Within the records below, reproduce without change the lines from the line that has "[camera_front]" through the line that has "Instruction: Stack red", and only those.

Data entries
----------

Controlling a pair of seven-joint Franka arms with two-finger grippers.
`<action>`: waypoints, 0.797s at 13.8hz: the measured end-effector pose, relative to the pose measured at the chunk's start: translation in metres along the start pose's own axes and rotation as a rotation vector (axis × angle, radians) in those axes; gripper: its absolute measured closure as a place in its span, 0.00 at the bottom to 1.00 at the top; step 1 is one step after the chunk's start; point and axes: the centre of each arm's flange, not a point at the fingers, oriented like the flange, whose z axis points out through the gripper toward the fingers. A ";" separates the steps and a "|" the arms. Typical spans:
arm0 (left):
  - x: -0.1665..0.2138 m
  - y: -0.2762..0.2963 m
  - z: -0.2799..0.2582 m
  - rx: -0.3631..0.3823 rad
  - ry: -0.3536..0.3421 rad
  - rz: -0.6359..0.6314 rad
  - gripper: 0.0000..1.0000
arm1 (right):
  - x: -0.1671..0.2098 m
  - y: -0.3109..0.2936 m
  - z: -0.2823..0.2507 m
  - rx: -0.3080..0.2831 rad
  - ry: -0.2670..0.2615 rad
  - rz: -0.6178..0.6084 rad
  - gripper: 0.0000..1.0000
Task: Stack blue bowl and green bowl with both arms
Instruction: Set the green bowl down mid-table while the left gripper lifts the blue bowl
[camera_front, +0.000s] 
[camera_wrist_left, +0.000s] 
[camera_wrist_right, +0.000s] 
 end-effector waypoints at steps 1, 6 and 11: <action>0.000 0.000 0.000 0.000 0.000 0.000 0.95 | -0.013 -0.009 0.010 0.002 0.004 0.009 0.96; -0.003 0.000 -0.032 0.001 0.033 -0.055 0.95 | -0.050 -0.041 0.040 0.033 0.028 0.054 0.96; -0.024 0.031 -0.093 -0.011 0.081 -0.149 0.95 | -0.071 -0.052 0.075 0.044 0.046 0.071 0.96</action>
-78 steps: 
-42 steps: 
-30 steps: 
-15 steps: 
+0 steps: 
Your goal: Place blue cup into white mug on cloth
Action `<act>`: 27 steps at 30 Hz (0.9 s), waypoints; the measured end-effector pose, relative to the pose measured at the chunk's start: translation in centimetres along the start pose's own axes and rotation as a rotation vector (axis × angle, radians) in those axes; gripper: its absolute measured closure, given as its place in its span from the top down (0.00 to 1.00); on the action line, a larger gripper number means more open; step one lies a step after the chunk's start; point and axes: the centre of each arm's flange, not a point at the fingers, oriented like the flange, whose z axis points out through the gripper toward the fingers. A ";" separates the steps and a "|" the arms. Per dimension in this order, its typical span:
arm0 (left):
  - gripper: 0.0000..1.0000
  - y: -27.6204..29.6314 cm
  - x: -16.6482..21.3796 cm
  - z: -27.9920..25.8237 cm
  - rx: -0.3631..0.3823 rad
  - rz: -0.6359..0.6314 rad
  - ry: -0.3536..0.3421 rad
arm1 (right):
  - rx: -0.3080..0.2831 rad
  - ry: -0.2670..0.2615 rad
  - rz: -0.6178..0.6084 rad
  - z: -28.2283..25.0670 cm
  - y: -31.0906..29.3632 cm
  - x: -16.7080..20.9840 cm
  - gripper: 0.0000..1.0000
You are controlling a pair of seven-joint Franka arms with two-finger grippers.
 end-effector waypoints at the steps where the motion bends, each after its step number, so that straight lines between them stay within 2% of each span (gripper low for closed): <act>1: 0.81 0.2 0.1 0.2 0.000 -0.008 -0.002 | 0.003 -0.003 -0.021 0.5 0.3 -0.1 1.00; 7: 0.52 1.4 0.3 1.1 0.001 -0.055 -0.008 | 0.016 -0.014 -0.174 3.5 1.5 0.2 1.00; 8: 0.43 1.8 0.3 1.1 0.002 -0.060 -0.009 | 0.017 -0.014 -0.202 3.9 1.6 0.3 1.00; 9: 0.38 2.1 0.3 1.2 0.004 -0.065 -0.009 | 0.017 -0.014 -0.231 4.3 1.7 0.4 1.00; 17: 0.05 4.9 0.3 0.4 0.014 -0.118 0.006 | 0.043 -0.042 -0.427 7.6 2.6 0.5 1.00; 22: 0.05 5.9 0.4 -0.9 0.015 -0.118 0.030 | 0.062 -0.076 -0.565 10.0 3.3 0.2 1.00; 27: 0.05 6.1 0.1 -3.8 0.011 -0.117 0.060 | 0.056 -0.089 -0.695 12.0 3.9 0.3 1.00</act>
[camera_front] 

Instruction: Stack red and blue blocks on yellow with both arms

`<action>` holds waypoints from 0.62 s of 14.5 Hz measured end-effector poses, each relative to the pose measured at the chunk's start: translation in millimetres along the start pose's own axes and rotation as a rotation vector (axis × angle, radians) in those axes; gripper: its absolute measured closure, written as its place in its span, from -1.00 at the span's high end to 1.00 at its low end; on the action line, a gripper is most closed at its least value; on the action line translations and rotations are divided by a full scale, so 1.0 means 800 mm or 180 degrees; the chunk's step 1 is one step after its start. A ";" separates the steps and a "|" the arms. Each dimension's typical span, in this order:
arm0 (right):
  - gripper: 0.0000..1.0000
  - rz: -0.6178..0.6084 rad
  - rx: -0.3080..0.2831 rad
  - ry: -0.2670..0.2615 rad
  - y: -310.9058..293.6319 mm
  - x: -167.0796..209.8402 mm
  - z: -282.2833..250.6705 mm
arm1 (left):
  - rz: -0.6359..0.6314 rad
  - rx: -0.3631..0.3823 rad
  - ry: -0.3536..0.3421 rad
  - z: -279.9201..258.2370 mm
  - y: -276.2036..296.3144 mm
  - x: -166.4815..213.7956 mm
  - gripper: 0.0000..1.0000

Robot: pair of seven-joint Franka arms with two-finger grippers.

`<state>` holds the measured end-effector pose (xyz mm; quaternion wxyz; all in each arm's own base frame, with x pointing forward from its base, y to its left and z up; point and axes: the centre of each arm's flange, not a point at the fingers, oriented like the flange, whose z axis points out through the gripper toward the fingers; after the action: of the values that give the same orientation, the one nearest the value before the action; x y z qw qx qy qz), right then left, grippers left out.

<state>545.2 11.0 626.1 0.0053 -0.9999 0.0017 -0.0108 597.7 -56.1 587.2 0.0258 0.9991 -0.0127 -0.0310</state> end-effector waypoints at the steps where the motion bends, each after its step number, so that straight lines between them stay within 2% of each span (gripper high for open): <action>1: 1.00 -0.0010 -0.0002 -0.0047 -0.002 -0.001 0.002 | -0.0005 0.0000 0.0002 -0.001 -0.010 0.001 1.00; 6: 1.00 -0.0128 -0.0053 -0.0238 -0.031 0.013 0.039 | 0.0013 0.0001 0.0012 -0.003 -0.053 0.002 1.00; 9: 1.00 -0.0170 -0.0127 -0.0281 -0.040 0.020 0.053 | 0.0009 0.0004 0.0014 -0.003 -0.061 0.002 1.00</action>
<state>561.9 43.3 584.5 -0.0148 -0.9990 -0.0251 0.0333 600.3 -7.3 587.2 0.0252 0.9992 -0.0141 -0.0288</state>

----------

# WRITTEN ANSWER
[camera_front] 

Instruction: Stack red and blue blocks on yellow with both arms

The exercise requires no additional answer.